On a beaucoup écrit sur les choix de carrière radicaux de Pattinson après le vortex Twilight (avec des cinéastes indés et exigeants comme David Cronenberg, James Gray et Claire Denis), afin de se montrer dans des rôles plus « adultes », et ne plus être associé uniquement à des personnages ténébreux pour franchises adolescentes. La filmographie de Kristen Stewart suit un chemin parallèle. Plus encore que son partenaire, elle a très vite affiché une image libre et un peu punk, bien loin de celle de la jolie jeune fille docile et souriante à laquelle de nombreuses actrices de son âge ont été assignées. Elle semble choisir ses rôles en opposition radicale avec la morale conservatrice de la saga adaptée des romances de Stephenie Meyer. Le quatrième épisode de Twilight n’est pas encore tourné qu’elle signe pour jouer la « Queen of rock’n’roll » Joan Jett dans le biopic The Runaways de Floria Sigismondi (2010), puis LuAnne Henderson, l’amie du « king beatnik » Jack Kerouac dans Sur La Route de Walter Salles (2012). Elle choisit ensuite des rôles plus troublants encore, parfois volontairement antipathiques, comme dans les deux films qu’elle tourne pour Olivier Assayas : Sils Maria (2014) et surtout Personal Shopper (2016), où elle interprète une assistante d’achat faisant le tour des boutiques de luxe de Paris pour le compte d’une célébrité. Plus elle avance dans la ville, plus il lui semble voir des fantômes. Ce rôle a été plus que tout autre à l’image de Kristen Stewart, qui emporte avec elle les paillettes de Hollywood au sein du cinéma d’auteur international, mais toujours avec une once de mystère, un étrange supplément d’âme au fond d’un regard franc et méfiant.

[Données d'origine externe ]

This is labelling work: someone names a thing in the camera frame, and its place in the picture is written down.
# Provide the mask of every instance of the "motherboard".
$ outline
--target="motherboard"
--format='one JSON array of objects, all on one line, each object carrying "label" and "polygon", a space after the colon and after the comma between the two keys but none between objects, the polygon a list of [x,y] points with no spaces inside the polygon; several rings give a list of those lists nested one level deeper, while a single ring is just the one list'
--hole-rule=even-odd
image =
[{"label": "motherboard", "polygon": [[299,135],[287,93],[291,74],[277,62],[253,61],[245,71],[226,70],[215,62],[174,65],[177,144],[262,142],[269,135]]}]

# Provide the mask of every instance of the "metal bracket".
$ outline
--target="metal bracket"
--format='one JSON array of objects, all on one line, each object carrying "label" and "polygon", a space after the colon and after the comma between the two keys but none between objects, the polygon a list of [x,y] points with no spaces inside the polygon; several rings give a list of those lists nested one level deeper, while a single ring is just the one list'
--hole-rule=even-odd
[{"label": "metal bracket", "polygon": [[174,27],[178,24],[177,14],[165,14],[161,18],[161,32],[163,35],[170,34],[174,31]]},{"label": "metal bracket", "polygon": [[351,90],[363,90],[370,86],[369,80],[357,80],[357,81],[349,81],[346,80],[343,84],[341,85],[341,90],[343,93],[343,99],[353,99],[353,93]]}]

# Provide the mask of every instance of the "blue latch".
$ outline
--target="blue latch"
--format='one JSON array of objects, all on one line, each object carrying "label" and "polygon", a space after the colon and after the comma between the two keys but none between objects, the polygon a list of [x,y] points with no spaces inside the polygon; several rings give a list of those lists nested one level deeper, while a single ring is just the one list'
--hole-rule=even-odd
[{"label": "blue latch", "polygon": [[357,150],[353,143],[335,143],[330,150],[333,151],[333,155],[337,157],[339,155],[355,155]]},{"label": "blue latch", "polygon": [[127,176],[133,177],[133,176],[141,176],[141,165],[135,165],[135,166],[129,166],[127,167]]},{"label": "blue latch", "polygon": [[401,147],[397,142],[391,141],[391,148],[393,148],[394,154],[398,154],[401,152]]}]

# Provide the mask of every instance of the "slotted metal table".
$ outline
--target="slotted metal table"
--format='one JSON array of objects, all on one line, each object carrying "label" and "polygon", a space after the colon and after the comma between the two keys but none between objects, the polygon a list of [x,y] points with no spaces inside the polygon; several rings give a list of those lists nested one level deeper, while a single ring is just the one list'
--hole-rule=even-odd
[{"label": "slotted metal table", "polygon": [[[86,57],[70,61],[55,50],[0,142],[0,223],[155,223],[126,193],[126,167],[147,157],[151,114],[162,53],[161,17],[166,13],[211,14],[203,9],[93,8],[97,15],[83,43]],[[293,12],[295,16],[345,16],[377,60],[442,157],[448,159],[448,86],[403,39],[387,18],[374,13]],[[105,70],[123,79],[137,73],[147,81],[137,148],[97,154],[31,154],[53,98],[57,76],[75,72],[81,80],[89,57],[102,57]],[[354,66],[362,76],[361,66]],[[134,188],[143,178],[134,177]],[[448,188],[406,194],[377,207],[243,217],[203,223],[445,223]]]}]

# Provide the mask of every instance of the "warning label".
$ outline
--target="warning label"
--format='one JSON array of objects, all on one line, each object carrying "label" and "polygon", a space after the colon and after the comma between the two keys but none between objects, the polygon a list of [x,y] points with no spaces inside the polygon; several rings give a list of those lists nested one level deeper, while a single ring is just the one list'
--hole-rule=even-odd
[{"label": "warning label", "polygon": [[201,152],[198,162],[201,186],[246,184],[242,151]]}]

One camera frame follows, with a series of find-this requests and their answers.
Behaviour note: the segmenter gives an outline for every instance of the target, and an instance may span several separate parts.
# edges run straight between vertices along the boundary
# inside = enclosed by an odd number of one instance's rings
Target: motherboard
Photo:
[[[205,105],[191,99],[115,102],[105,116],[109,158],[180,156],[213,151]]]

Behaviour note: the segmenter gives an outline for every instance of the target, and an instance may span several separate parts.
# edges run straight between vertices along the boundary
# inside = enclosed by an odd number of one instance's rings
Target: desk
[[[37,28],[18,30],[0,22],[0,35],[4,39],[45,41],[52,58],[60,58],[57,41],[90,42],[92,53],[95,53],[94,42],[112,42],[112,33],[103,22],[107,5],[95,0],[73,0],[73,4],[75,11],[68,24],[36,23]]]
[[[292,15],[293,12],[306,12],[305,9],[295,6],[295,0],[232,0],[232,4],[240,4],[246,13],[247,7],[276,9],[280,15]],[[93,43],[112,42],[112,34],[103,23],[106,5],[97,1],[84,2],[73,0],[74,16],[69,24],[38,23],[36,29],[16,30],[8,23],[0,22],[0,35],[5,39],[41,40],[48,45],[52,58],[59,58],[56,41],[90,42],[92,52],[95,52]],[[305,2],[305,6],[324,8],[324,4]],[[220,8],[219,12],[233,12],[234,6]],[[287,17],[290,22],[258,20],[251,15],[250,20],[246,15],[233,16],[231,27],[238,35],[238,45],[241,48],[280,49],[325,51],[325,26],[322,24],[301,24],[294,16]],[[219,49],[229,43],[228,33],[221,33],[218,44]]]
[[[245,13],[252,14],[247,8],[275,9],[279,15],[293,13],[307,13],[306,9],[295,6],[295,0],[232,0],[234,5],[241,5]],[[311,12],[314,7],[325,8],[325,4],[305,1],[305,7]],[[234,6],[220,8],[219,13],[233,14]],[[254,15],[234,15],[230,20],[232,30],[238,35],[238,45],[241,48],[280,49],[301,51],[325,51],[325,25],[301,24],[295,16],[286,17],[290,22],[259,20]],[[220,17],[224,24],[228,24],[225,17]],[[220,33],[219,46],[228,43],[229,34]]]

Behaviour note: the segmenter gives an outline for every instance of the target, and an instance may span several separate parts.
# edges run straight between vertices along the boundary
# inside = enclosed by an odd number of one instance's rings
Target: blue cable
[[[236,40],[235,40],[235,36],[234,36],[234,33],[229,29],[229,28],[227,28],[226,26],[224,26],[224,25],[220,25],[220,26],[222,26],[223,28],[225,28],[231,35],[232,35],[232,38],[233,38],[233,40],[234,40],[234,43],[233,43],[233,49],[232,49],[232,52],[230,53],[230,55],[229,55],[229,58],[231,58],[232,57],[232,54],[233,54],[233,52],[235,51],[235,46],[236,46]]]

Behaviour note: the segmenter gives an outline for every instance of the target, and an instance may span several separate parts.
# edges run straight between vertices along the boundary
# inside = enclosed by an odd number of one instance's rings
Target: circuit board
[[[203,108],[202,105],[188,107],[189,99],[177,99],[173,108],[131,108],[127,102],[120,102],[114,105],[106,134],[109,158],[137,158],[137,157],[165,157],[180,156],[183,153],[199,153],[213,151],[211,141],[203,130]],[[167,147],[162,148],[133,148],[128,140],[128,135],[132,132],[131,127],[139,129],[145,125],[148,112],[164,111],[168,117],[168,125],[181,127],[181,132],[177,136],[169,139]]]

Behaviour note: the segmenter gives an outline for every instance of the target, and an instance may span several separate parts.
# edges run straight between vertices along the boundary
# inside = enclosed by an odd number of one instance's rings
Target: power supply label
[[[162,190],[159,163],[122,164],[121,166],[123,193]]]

C’est ce même regard que la comédienne porte sur la bodybuildeuse Jackie (Katy O’Brian) dans l’étonnant Love Lies Bleeding de Rose Glass. Après avoir interprété des personnalités particulièrement tourmentées – Jean Seberg dans Seberg de Benedict Andrews (2019) et Lady Diana dans Spencer de Pablo Larrain (2021), Kristen Stewart retourne à un rôle plus jouissif mais néanmoins profond. Dans cet amusant thriller romantique, elle joue Lou, une jeune gérante d’une salle de sport qui appartient à son mafieux de père dans l’Amérique rurale des années 1990. Lorsque son regard flashe sur une culturiste déterminée et tout en muscles, sa vie change définitivement. Ce film étrange évoque autant des comédies noires des frères Coen que Thelma et Louise (il faut voir le look improbable, cheveux longs et calvitie, dont est affublé le personnage peu sympathique interprété par Ed Harris, qu’on imaginerait très bien sorti d’une scène coupée du Big Lebowski ou de Fargo). Kristen Stewart raconte avoir adoré le précédent long métrage de Rose Glass, Saint Maud (2019), film d’horreur britannique très artyd, et avoir ensuite demandé un rôle dans le nouveau film de cette jeune réalisatrice. Quand elle découvre le scénario de Love Lies Bleeding, il lui semble que le rôle est écrit pour elle, tant la personnalité de Lou lui ressemble. Lou est dure, un peu badass, mais aussi tendre et touchante. Quand elle aime Jackie, c’est définitif. Un rôle riche en nuances qui s’ajoute à la déjà dense filmographie de l’actrice qui, bien qu’exigeante dans ses choix, ne s’arrête jamais de tourner. On la verra ainsi très bientôt aux côtés de Michael Cera dans le road-movie Sacramento, puis en couple avec Oscar Isaac pour le nouveau thriller psychologique de Panos Cosmatos (Mandy). En attendant de la voir passer à son tour derrière la caméra pour un biopic de l’écrivaine et ex-nageuse de haut niveau Lidia Yuknavitch, The Chronology of Water, prévu pour 2025. Une corde de plus à son arc.